The Ghost of SEO Present:
If the SEO processes of the past were fueled in great part by ignorance, the search engine optimization practices of today are often fueled more by fear than anything else. Digital business owners (be they information publisher, e-commerce merchants or Web service provider) are chasing down real-time trends, feverishly publishing information in a virtual effort to capture the next visiting prospect and drive them to a potential sale. SEOs are also rapidly disavowing links for fear of what will happen if they are found in a bad digital neighborhood, and coding their pages with authorship markup because they don’t want to be the only one on the SERPs without that designation. It’s not necessarily a problem to chase trending topics, or spend time polishing your virtual image, but the result is often that SEOs and the digital enterprises that employ them lose sight of what’s really important – the actual long-term experience a user has with a brand and its content, products or services. The ghost of SEO present reminds us that what’s most important is the quality of a user’s interaction with a website today.


The Ghost of SEO Future:
The challenge for those responsible for search engine optimization in the future will be in avoiding the worry and anxiety of how search engines will evolve over time, and creating digital experiences that matter to consumers on their path to purchase or engagement/interaction.
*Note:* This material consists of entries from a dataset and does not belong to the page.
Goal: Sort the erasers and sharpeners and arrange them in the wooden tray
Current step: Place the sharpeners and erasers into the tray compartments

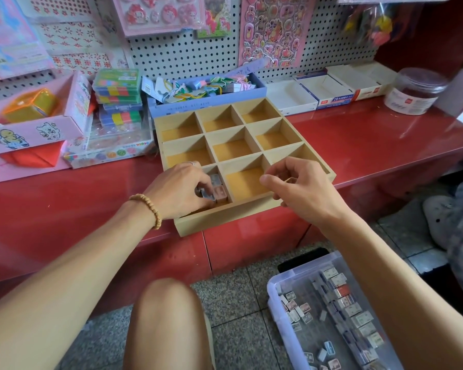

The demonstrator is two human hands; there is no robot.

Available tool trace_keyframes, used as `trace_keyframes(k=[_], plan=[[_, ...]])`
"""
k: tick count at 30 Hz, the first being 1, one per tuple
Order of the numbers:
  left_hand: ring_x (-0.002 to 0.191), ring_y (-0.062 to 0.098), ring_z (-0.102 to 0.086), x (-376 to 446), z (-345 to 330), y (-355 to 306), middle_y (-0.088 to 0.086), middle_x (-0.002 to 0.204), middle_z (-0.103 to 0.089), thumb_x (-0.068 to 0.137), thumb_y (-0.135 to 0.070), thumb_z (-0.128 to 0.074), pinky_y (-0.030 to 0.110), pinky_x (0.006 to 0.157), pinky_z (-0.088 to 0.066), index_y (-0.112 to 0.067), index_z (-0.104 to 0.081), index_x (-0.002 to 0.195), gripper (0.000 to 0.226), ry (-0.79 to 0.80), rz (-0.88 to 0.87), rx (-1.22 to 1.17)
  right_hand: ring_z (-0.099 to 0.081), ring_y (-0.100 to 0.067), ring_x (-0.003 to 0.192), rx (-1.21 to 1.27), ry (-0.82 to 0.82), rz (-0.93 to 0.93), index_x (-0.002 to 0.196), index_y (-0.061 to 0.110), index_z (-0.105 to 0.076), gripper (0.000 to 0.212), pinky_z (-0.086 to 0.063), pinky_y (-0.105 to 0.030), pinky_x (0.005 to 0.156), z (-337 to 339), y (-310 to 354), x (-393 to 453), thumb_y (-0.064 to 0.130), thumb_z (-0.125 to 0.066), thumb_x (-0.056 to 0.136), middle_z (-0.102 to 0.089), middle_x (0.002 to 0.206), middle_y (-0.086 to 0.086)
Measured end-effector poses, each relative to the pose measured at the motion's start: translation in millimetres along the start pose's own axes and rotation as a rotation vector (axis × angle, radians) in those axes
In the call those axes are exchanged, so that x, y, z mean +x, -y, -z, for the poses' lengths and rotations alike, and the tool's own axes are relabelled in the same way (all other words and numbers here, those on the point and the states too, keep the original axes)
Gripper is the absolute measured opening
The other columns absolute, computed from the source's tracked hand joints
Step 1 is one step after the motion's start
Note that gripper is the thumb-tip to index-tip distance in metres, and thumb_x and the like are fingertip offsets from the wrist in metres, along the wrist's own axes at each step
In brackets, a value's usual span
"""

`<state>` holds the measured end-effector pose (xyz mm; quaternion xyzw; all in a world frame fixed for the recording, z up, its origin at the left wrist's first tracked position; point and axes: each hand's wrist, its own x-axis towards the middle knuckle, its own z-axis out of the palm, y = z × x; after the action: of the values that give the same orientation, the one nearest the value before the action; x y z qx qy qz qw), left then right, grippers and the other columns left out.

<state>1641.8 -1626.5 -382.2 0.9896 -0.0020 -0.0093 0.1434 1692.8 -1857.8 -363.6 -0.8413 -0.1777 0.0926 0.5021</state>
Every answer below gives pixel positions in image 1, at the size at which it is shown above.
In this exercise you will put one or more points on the red patterned sticker sheet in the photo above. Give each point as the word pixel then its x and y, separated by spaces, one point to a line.
pixel 77 46

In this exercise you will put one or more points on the blue box of trinkets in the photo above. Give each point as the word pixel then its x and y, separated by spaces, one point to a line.
pixel 204 92

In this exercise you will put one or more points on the red display counter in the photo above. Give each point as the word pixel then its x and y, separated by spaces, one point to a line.
pixel 62 212

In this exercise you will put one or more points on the person's left leg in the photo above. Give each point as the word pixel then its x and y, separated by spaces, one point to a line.
pixel 168 327

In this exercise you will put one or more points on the round clear plastic jar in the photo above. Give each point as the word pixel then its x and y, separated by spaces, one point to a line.
pixel 415 92

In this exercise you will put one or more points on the clear plastic storage bin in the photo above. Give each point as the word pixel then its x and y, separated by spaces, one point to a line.
pixel 293 350

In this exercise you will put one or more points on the pile of boxed erasers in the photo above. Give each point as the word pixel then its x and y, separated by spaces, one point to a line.
pixel 301 319

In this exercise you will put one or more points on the stack of colourful packs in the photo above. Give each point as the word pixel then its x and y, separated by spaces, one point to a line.
pixel 117 96

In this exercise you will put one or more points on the person's left forearm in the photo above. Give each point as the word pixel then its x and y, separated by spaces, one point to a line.
pixel 62 296

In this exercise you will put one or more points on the person's right forearm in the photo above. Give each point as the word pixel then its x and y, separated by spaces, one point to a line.
pixel 409 296

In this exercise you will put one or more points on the pastel cartoon sticker pack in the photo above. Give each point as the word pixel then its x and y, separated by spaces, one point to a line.
pixel 11 38

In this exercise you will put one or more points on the row of erasers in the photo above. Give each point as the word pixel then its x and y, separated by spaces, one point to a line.
pixel 351 312

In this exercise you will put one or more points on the white pegboard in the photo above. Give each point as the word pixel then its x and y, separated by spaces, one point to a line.
pixel 177 57

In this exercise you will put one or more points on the pink tray of trinkets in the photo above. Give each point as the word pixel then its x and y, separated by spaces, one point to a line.
pixel 31 131

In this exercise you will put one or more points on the pink sticker pack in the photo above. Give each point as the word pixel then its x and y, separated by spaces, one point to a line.
pixel 276 30
pixel 154 13

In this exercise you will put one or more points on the white tray box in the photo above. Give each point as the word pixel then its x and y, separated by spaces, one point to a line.
pixel 289 97
pixel 363 79
pixel 324 90

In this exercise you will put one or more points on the person's right hand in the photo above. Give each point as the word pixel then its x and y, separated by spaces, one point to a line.
pixel 309 192

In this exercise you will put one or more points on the wooden compartment tray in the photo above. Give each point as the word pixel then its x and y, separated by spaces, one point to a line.
pixel 239 142

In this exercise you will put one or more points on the person's left hand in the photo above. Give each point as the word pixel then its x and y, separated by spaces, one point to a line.
pixel 177 192

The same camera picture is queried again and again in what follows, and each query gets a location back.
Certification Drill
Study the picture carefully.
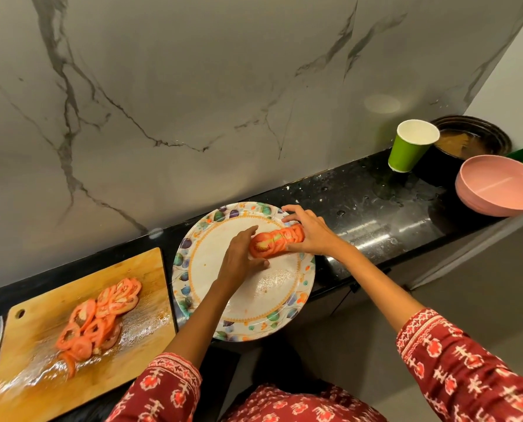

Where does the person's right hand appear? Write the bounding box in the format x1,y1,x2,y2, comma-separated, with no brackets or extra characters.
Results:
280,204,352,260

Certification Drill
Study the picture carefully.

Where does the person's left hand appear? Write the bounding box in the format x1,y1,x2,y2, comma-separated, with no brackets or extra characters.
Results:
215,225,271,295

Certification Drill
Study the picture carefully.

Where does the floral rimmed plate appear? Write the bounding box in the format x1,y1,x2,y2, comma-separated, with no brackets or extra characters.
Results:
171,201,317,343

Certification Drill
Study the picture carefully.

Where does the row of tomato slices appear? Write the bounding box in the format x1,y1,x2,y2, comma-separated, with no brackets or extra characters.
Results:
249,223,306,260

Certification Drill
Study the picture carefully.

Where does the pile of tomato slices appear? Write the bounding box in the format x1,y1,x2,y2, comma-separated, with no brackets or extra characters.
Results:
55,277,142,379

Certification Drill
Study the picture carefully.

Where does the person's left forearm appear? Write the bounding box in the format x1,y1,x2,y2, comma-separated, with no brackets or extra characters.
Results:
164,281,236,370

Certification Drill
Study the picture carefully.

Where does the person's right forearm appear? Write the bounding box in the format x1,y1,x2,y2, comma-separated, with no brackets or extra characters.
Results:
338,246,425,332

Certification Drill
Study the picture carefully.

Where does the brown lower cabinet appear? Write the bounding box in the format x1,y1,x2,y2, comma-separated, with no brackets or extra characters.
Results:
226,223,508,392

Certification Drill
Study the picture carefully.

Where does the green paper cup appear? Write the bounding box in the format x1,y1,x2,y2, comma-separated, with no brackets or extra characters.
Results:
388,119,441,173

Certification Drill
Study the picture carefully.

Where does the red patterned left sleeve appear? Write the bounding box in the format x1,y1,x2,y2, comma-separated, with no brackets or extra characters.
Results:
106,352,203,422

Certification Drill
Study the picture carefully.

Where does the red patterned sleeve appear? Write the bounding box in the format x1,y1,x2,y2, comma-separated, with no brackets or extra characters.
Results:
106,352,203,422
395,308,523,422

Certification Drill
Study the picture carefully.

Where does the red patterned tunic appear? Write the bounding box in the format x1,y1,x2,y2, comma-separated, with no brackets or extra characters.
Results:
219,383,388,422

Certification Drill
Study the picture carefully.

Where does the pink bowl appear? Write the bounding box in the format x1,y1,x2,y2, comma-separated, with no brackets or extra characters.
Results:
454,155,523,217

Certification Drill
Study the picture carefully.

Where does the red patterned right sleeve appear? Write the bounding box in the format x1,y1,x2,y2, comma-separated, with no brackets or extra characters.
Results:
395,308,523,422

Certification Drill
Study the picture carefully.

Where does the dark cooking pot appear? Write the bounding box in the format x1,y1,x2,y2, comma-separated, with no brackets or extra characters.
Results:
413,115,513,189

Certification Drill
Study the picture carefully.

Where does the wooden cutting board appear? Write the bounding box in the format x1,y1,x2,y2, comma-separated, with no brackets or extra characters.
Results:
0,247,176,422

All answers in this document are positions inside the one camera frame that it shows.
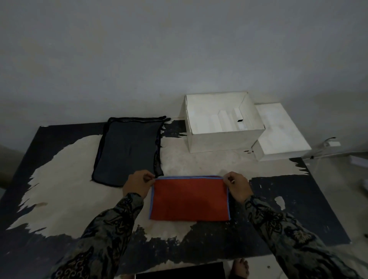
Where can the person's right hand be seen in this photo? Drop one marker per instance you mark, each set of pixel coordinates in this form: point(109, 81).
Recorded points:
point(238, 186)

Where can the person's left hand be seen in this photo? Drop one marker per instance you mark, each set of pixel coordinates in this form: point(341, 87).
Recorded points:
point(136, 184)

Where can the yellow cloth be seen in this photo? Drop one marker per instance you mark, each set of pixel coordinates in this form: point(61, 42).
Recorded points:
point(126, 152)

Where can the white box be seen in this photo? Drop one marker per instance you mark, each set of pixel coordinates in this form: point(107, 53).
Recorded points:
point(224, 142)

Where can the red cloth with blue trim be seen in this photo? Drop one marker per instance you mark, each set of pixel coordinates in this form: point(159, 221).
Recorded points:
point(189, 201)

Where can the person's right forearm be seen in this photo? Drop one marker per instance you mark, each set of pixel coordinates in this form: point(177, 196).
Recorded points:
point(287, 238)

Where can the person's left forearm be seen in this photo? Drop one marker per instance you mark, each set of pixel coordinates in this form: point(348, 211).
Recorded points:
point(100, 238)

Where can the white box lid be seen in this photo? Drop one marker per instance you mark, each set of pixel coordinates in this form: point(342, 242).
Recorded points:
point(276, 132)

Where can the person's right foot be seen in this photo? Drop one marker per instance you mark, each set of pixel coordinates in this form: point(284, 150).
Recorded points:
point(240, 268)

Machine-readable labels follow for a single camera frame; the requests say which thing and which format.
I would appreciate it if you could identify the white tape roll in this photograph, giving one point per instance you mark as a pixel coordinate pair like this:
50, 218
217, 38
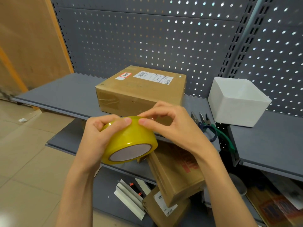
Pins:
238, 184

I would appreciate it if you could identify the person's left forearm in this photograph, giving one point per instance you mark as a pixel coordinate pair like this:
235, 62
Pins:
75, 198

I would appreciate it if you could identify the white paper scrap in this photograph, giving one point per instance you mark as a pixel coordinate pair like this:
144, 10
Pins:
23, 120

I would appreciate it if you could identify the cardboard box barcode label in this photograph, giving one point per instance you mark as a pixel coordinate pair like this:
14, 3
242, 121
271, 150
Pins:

The focus on your future SEO efforts shouldn’t be link building, but relationship development; it shouldn’t be the development of content, but the development of authoritative (unique and meaningful) content, it shouldn’t be to manage the flow of PageRank from one page to the next, but to design a user experience that benefits site visitors and their quest for information, answers and solutions.

Now, SEO, go fetch a digital goose… the fattest digital goose on all the Web.